• _PROBLEM DETAILS_
All lines in the records below with the word "black" must be returned.

[EXERCISE DATA Boundary: Start]

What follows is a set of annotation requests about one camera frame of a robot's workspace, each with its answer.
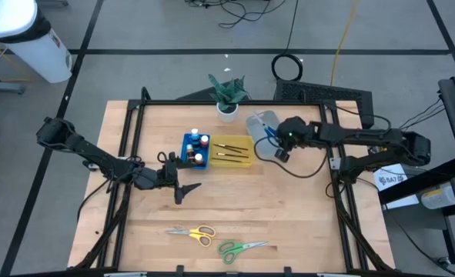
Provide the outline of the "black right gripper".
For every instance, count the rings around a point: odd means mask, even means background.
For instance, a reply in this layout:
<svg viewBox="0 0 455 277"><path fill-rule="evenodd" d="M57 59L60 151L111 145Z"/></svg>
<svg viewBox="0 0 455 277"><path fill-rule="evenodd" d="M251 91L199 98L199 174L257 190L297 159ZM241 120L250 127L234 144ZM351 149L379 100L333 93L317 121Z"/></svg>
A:
<svg viewBox="0 0 455 277"><path fill-rule="evenodd" d="M276 139L281 149L276 150L276 157L281 162L289 160L289 153L294 148L308 146L307 136L310 134L308 125L299 117L294 116L281 122L276 129Z"/></svg>

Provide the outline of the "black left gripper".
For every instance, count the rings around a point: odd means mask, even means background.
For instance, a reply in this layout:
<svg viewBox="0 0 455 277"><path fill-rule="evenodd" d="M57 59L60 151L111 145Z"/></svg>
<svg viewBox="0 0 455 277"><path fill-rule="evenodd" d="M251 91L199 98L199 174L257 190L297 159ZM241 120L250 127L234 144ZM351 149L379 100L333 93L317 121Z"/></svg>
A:
<svg viewBox="0 0 455 277"><path fill-rule="evenodd" d="M182 160L174 152L170 152L168 155L160 152L157 159L162 164L161 169L153 170L147 167L134 169L134 186L136 188L140 190L172 188L175 203L181 204L189 192L201 186L200 183L179 185L178 170L192 168L191 161Z"/></svg>

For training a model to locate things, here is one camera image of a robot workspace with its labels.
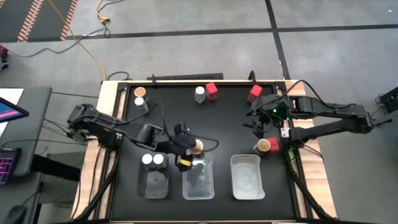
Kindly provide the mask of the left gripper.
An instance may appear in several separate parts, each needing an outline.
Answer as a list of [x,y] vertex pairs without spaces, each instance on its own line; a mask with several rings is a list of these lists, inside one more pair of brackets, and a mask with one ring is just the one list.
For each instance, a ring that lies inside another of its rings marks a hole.
[[194,157],[204,157],[201,151],[189,151],[195,146],[197,138],[188,134],[185,123],[178,123],[174,126],[172,136],[172,153],[175,155],[175,166],[180,172],[186,172],[193,167]]

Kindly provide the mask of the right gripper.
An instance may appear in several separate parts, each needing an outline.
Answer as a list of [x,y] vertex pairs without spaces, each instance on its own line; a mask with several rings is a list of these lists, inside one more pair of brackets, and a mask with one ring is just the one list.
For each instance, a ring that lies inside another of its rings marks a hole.
[[243,126],[252,130],[253,135],[258,139],[264,137],[264,133],[256,124],[283,124],[283,97],[279,95],[259,96],[251,103],[250,123],[244,123]]

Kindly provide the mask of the brown lid spice jar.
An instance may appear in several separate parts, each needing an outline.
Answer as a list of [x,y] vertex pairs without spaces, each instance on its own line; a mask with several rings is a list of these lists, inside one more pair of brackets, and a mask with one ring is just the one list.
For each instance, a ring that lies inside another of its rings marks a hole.
[[149,105],[148,93],[147,93],[147,90],[146,90],[144,87],[142,87],[142,86],[137,87],[137,88],[134,90],[134,96],[135,96],[136,98],[137,98],[137,97],[143,98],[144,101],[145,101],[145,103],[146,103],[147,105]]
[[267,139],[259,139],[252,150],[258,155],[267,154],[271,150],[271,143]]

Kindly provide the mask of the white cap spice jar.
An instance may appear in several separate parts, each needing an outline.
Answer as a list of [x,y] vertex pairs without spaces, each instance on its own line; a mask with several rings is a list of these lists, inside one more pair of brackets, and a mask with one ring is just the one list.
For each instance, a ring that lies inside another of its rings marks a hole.
[[134,104],[135,104],[137,110],[141,113],[146,113],[149,110],[145,99],[143,99],[142,97],[135,98]]
[[141,158],[141,162],[146,170],[154,168],[153,157],[151,154],[144,154]]
[[206,91],[202,86],[198,86],[195,89],[195,101],[202,104],[206,100]]
[[163,154],[156,154],[153,157],[153,162],[157,169],[164,169],[167,167],[167,158]]

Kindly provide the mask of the black table mat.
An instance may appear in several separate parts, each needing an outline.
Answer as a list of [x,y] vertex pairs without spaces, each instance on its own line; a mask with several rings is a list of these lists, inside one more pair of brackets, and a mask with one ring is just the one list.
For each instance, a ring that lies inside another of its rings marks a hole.
[[249,154],[257,141],[246,113],[249,85],[219,85],[214,101],[199,104],[194,99],[193,85],[150,86],[152,111],[139,117],[133,97],[124,109],[124,119],[166,124],[173,131],[185,123],[192,134],[202,136],[213,157],[215,196],[209,200],[186,200],[182,194],[183,175],[170,166],[169,193],[164,199],[137,196],[137,178],[145,149],[124,141],[119,155],[118,178],[111,209],[112,221],[248,221],[290,220],[295,218],[291,181],[281,152],[261,159],[261,178],[265,197],[261,200],[237,200],[233,196],[231,157]]

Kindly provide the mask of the smoky clear plastic bin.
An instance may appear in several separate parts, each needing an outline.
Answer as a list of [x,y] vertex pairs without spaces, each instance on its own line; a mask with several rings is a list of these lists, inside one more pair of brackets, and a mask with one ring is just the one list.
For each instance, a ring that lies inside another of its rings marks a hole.
[[139,164],[137,178],[137,196],[145,199],[163,199],[169,192],[169,159],[167,158],[167,167],[146,170]]

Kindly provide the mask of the white plastic bin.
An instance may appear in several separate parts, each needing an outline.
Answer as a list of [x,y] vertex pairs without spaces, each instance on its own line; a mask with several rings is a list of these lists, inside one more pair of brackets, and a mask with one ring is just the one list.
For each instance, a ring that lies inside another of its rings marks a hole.
[[255,154],[237,154],[231,157],[231,179],[235,199],[261,200],[265,197],[260,163],[261,158]]

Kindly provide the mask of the black flat beam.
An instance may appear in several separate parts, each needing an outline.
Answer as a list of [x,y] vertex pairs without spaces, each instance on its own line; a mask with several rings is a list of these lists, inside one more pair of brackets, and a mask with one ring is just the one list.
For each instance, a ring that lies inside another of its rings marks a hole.
[[59,177],[65,180],[78,182],[81,170],[79,168],[54,161],[48,157],[35,155],[30,165],[31,172],[39,172],[45,175]]

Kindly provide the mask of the grey desk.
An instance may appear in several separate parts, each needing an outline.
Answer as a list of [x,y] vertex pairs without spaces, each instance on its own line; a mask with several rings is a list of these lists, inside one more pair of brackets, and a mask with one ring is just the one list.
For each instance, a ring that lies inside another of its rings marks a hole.
[[21,149],[21,156],[9,183],[0,185],[0,224],[3,224],[7,214],[17,205],[25,208],[23,224],[34,221],[42,174],[31,172],[30,168],[51,91],[50,87],[24,89],[17,105],[28,111],[29,116],[8,122],[0,136],[0,146]]

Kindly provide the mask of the backlit keyboard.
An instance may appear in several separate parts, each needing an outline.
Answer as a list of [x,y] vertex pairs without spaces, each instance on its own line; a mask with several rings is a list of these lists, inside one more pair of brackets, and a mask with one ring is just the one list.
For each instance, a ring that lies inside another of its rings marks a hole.
[[19,147],[0,147],[0,185],[7,185],[21,156]]

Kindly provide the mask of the monitor with pink screen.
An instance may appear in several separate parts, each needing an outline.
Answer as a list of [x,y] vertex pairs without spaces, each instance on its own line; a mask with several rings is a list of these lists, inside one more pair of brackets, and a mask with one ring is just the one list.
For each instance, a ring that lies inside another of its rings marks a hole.
[[28,111],[0,97],[0,123],[25,118],[28,116]]

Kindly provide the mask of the white paper sheet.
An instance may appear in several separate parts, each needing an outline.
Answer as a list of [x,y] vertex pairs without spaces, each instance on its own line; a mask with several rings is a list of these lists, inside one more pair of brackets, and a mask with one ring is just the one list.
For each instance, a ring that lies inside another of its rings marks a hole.
[[[16,105],[19,102],[23,91],[23,88],[0,88],[0,97]],[[6,126],[7,122],[0,123],[0,137],[2,136]]]

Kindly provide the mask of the black mat orange stripes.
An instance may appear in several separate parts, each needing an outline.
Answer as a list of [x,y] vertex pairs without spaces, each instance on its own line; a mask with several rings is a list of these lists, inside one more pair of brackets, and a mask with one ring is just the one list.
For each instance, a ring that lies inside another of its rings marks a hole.
[[0,0],[0,44],[65,40],[78,0]]

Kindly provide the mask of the black computer mouse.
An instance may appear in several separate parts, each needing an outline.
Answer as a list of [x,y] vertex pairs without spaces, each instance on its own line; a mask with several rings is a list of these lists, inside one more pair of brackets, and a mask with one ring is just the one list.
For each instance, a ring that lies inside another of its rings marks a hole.
[[25,206],[16,205],[9,210],[2,224],[23,224],[25,215],[26,215]]

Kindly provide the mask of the red black device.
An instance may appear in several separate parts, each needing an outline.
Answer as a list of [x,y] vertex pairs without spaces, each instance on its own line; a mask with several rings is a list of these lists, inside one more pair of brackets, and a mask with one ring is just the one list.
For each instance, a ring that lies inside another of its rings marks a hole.
[[8,55],[8,49],[0,45],[0,71],[5,70],[9,66],[9,63],[6,60],[7,55]]

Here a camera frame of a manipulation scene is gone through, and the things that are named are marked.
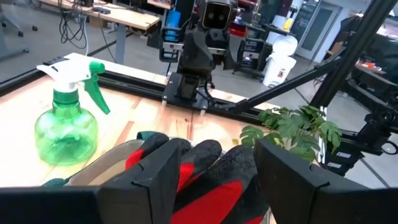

[EXERCISE DATA Boundary: End]

• _RESPONSE BOX_
Provide the outline of the "black right gripper".
Provide the outline of the "black left gripper".
Kindly provide the mask of the black table mat.
Kindly provide the mask of the black flat beam.
Kindly provide the mask of the black mat orange stripes.
Kindly provide the mask of the black computer mouse.
Kindly provide the mask of the red black device.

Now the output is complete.